Which of the lines below holds the string "segment"? Copy every line that does.

- Opening Delimiter -

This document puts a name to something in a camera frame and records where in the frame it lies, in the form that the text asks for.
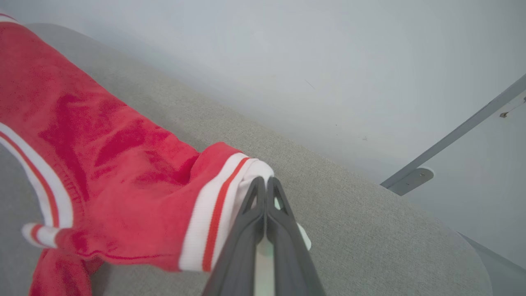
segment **white stripe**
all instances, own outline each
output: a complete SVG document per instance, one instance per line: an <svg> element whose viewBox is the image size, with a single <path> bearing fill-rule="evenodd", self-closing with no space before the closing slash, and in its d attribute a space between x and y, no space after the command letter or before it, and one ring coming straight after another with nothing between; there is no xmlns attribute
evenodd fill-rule
<svg viewBox="0 0 526 296"><path fill-rule="evenodd" d="M267 163L258 159L251 159L245 163L241 171L239 171L237 176L232 180L227 191L227 197L219 221L216 245L214 246L214 255L212 257L212 268L216 265L230 229L236 220L239 208L241 204L243 204L250 184L252 184L252 180L259 176L263 177L265 186L267 186L268 179L274 176L274 171Z"/></svg>
<svg viewBox="0 0 526 296"><path fill-rule="evenodd" d="M15 23L15 24L18 24L19 22L15 21L14 19L10 18L10 17L7 17L5 15L0 15L0 23L2 22L5 22L5 23Z"/></svg>
<svg viewBox="0 0 526 296"><path fill-rule="evenodd" d="M55 237L60 231L60 228L51 226L42 226L36 233L38 240L47 248L56 248Z"/></svg>
<svg viewBox="0 0 526 296"><path fill-rule="evenodd" d="M3 132L7 137L9 137L13 142L15 142L16 145L24 152L24 154L27 156L27 158L33 163L33 165L37 168L37 170L40 172L40 174L44 177L47 184L51 188L51 191L53 192L55 196L55 201L58 208L58 219L59 219L59 227L60 228L70 228L73 226L73 207L71 204L71 199L69 198L69 195L67 194L66 189L62 185L62 182L60 181L60 178L57 176L55 171L44 161L44 159L36 153L31 146L29 146L19 135L17 135L12 129L10 129L7 125L0 123L0 132ZM6 145L7 142L3 141L2 144L6 146L7 149L9 149ZM49 200L47 198L47 195L45 194L45 191L38 181L36 179L36 176L31 172L31 169L27 166L27 164L24 165L23 159L19 156L17 156L18 153L13 153L15 157L18 158L18 160L22 163L24 166L24 170L26 171L26 174L35 188L35 191L37 191L38 201L41 205L42 214L44 215L44 221L45 224L48 226L52 226L52 220L51 220L51 211L49 209Z"/></svg>
<svg viewBox="0 0 526 296"><path fill-rule="evenodd" d="M208 229L210 228L219 190L228 177L232 175L239 162L246 157L248 156L242 153L236 153L230 156L221 168L219 174L199 191L192 211L192 217L186 230L185 240L179 258L179 269L193 271L203 270L203 255L205 254Z"/></svg>
<svg viewBox="0 0 526 296"><path fill-rule="evenodd" d="M216 265L217 259L221 254L223 245L227 240L228 233L230 232L230 221L232 220L232 218L234 218L232 217L232 211L234 209L234 202L236 201L239 183L243 180L243 177L245 176L249 167L251 167L251 165L257 161L257 159L249 159L247 162L245 162L243 164L243 167L241 167L237 175L234 177L234 179L232 179L232 182L228 186L225 202L223 203L223 209L221 211L221 218L219 219L219 226L217 228L217 237L216 243L214 245L214 254L212 255L212 269Z"/></svg>
<svg viewBox="0 0 526 296"><path fill-rule="evenodd" d="M11 146L4 138L0 137L0 143L11 152L12 155L18 159L20 164L22 164L22 167L24 168L24 171L26 172L27 178L29 179L29 182L33 186L36 192L36 196L38 197L38 203L40 204L40 210L42 212L42 216L44 217L44 224L46 225L53 225L53 218L51 216L51 209L49 207L49 200L47 198L46 191L44 190L44 187L38 180L38 178L35 176L33 171L29 168L27 163L24 161L22 156L18 153L18 151L15 150L13 146Z"/></svg>
<svg viewBox="0 0 526 296"><path fill-rule="evenodd" d="M24 225L22 227L22 235L24 236L24 238L26 239L26 241L28 241L30 244L38 247L38 248L45 248L45 246L37 243L32 237L31 237L31 230L33 230L33 228L37 226L37 224L35 223L28 223L26 225Z"/></svg>

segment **white wall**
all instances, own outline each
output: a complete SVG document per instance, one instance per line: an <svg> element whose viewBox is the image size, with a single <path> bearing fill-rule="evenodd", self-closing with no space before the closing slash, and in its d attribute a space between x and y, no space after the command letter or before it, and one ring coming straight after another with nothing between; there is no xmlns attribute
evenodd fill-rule
<svg viewBox="0 0 526 296"><path fill-rule="evenodd" d="M429 182L403 197L526 268L526 91L423 166ZM499 115L508 113L506 118Z"/></svg>
<svg viewBox="0 0 526 296"><path fill-rule="evenodd" d="M488 270L493 296L526 295L526 270L510 264L469 238L467 240Z"/></svg>
<svg viewBox="0 0 526 296"><path fill-rule="evenodd" d="M526 73L522 0L0 0L380 183Z"/></svg>

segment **metal bracket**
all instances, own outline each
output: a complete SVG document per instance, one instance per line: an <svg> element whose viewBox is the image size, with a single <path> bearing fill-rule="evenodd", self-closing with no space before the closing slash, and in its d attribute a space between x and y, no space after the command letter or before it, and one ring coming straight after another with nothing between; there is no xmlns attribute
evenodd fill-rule
<svg viewBox="0 0 526 296"><path fill-rule="evenodd" d="M388 189L399 196L402 196L431 180L433 176L434 173L432 170L425 167L419 167L416 170L410 172L407 176L403 177L400 181L393 184Z"/></svg>

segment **striped trim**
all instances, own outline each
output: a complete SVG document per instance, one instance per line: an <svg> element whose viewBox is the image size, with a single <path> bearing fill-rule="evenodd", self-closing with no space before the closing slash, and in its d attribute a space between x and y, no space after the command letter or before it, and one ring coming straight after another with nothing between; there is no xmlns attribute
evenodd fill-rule
<svg viewBox="0 0 526 296"><path fill-rule="evenodd" d="M0 13L0 23L1 22L7 22L7 23L15 23L18 24L19 22L16 21L16 19L8 16L7 14Z"/></svg>
<svg viewBox="0 0 526 296"><path fill-rule="evenodd" d="M38 196L44 224L57 228L72 227L71 199L55 171L29 144L3 123L0 123L0 143L22 164Z"/></svg>
<svg viewBox="0 0 526 296"><path fill-rule="evenodd" d="M243 167L243 170L237 174L228 187L227 196L234 195L234 197L226 198L225 205L223 206L221 220L219 222L219 229L217 232L216 245L214 248L214 255L212 257L212 268L216 265L217 260L219 259L221 250L227 241L230 229L236 220L237 213L239 212L241 204L247 195L248 189L252 184L252 180L259 176L263 177L266 185L268 179L271 176L274 176L274 171L268 164L256 159L255 161L251 161L251 163L246 168Z"/></svg>
<svg viewBox="0 0 526 296"><path fill-rule="evenodd" d="M235 177L237 176L240 176L241 178L243 177L242 174L239 174L239 171L249 159L250 158L246 157L239 162L236 169L232 172L230 177L228 177L227 181L223 183L223 185L221 186L221 190L219 190L219 195L217 196L216 205L214 207L214 212L212 214L212 221L210 222L210 228L208 229L208 238L206 240L205 254L203 255L203 270L204 271L210 271L212 269L212 257L214 255L214 251L216 251L215 246L216 246L217 232L219 229L219 222L221 220L224 221L226 220L226 218L229 218L229 217L225 217L225 215L222 215L223 205L225 204L225 199L227 197L227 191L230 190L230 196L232 196L232 189L229 188L230 184L232 183L232 180Z"/></svg>
<svg viewBox="0 0 526 296"><path fill-rule="evenodd" d="M227 228L229 226L228 223L225 224L223 222L223 217L225 211L232 210L232 206L229 205L234 204L235 190L232 194L230 187L237 187L236 182L239 182L239 176L242 178L246 170L250 167L250 164L254 161L257 160L249 159L242 153L236 153L227 159L219 174L203 186L197 195L197 200L183 242L181 256L179 257L179 268L181 270L201 271L207 266L213 267L211 263L205 264L205 250L208 249L207 258L209 259L207 259L207 261L210 262L215 256L217 249L217 234L222 233L221 228L225 225ZM224 188L228 190L226 190L226 193L223 193L224 197L220 200L220 192L224 192Z"/></svg>
<svg viewBox="0 0 526 296"><path fill-rule="evenodd" d="M22 235L32 245L39 248L56 248L55 237L60 228L28 223L22 227Z"/></svg>

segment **red stripe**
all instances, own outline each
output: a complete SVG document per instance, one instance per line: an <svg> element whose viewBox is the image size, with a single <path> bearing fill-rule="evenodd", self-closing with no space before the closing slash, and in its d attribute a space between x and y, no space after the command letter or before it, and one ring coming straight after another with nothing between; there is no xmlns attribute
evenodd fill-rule
<svg viewBox="0 0 526 296"><path fill-rule="evenodd" d="M31 171L35 174L37 179L42 184L42 187L44 187L44 191L46 191L47 198L49 199L49 207L51 208L51 217L53 219L53 227L58 227L58 208L57 208L57 202L55 201L55 196L53 195L53 191L51 191L51 188L49 187L49 184L47 184L46 179L40 174L38 169L35 167L35 165L27 158L27 156L24 154L22 149L18 147L18 145L13 142L9 137L7 137L4 133L0 132L0 137L4 138L19 154L22 156L22 159L26 162L26 164L29 166Z"/></svg>
<svg viewBox="0 0 526 296"><path fill-rule="evenodd" d="M12 19L12 20L18 22L14 17L10 17L10 16L8 16L7 14L0 13L0 16L7 16L7 17L9 17L10 19Z"/></svg>
<svg viewBox="0 0 526 296"><path fill-rule="evenodd" d="M40 224L37 224L33 227L33 229L31 229L31 237L33 238L33 240L41 245L44 245L43 243L40 242L40 240L38 239L38 237L36 236L36 233L38 232L38 230L42 228L42 225Z"/></svg>
<svg viewBox="0 0 526 296"><path fill-rule="evenodd" d="M219 190L219 195L217 196L216 205L214 207L214 212L212 214L212 221L210 222L210 229L208 230L208 238L206 240L205 254L203 255L203 270L210 271L212 269L212 256L214 255L214 247L216 246L217 231L219 229L219 220L221 219L221 212L223 210L223 204L225 203L225 198L227 196L228 187L232 180L241 170L241 167L249 160L249 157L246 157L239 162L236 169L232 172L232 175L221 186Z"/></svg>

- Closing Delimiter -

ANSWER SECTION:
segment **white stripe**
segment **white wall**
segment **metal bracket**
segment **striped trim**
segment **red stripe**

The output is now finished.